En el mismo orden de ideas, los hechos descritos también se encuentran tipificados en la Ley 19628 sobre a la Protección a la Vida Privada del 17 de febrero de 2012 en sus artículos:

  • 7°; de la protección de datos personales y la obligación de guardar secreto en torno a ellos;
  • 9°; de la naturaleza de la utilización de los datos personales obtenidos de manera legal; y el derecho a indemnización en caso de perjuicio;
  • 10°; del uso y tratamiento de los datos sensibles; y
  • 23°; de la acción legal y civil que conlleva la violación de cualquiera de los artículos contenidos en la ley; así como los montos y parámetros aplicables a la indemnización, respectivamente.

El escándalo Sofofa incurre en el delito tipificado de espionaje informático que compromete la privacidad de la información manejada por figuras públicas. Esta acción encuadra como dolo específico en figura agravada.
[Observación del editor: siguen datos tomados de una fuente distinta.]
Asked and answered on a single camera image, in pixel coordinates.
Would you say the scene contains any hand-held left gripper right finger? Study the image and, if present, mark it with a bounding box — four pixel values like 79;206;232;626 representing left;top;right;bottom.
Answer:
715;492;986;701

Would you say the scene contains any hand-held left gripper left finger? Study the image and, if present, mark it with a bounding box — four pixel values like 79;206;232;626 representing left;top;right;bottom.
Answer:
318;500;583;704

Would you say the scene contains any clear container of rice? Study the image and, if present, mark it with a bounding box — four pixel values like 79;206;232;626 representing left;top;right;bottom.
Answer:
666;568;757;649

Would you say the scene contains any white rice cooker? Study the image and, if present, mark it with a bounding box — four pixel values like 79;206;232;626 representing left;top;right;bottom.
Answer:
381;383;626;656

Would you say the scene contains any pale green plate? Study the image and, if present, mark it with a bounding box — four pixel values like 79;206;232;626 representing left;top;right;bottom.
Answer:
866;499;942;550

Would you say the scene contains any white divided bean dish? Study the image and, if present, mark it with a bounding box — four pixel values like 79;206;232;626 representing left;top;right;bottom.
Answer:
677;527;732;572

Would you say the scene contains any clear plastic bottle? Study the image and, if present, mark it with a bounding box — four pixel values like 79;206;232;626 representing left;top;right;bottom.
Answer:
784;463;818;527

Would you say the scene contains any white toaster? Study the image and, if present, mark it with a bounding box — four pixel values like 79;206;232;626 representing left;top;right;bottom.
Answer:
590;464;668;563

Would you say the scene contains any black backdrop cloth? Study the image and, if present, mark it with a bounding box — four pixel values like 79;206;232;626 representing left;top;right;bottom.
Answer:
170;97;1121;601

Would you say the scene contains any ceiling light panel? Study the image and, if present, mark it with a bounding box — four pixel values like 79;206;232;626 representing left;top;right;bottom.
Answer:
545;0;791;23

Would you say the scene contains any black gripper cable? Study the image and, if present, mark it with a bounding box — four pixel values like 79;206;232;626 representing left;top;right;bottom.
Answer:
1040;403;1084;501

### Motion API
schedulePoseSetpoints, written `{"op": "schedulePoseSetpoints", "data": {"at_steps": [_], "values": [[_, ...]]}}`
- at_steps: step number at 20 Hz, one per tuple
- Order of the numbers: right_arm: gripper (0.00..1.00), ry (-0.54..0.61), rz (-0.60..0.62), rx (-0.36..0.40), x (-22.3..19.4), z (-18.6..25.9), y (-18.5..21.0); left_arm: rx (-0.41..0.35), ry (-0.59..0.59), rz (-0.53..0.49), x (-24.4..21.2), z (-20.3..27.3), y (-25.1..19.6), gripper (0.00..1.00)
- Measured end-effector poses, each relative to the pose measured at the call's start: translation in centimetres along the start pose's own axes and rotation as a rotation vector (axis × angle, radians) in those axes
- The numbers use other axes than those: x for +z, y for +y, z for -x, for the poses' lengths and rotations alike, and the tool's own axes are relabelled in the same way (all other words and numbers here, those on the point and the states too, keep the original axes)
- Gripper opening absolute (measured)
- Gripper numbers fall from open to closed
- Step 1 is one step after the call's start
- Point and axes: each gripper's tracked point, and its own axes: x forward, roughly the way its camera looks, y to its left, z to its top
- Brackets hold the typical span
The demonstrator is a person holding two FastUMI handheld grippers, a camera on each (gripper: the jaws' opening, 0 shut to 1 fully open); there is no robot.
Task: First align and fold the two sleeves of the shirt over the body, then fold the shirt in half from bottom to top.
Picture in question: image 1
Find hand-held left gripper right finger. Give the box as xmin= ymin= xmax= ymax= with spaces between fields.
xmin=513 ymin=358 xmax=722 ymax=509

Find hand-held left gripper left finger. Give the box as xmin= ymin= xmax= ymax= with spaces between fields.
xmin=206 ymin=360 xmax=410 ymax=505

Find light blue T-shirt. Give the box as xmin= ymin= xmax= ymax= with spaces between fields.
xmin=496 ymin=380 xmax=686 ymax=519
Finalmente, cabe señalar las penas aplicables a estos delitos de acuerdo a doctrinas y jurisprudencias señalan de entre 3 y 5 años de encarcelamiento.

 

 

Las conclusiones

 

En primera instancia, lo que salta a la vista del escándalo Sofofa es el hermetismo con que se ha manejado desde el principio, y lo accidentado del proceso. Todo ha contribuido a perjudicar la imagen del gremio y a acentuar la necesidad de endurecer el contexto legal vigente.  

 

Dicho de otra forma, las acciones punitivas contra este tipo de delitos son todavía exánimes; lo cual dificulta la ejemplificación y la contundencia del mensaje que necesita mandarse contra los delitos informáticos. Los castigos deben ser proporcionales a la alta sofistificación tecnológica e inteligencia empleadas por los criminales que los ejecutan. Asimismo, deben supervisarse los mecanismos para acceder a ellas.

 

Aunque el proceso contra el escándalo Sofofa se encuentra todavía en sus etapas tempranas; su desenlace eventual tendrá sin duda particular énfasis en mantener los principios básicos de respeto hacia la privacidad de las personas y las instituciones.

 

Como colofón, se rescata esta cita a modo de reflexión de Daniel Álvarez Valenzuela, Abogado Profesor de Privacidad y Tecnología Facultad de Derecho, Universidad de Chile:

(…) desde una dimensión informacional, el derecho a la vida privada permite que las personas puedan libremente decidir qué información o antecedentes relativos a su persona pueden ser conocidos o accedidos por terceros, información sobre la cual cada persona tendría un cierto poder de control, el que se manifestaría a través de la posibilidad de consentir directamente, por ejemplo, el tratamiento de su información personal de carácter privada.

 

(…) Son estas últimas dimensiones de la vida privada las que más han evolucionado en la doctrina y jurisprudencia comparada, razón por la cual urge dedicarles un poco más de nuestra atención.

 

En Chile contamos con fortalezas suficientes para responder ante estos delitos. Queda pues revisar y actualizar dichas fortalezas para adecuarlas al momento histórico y tecnológico que vivimos.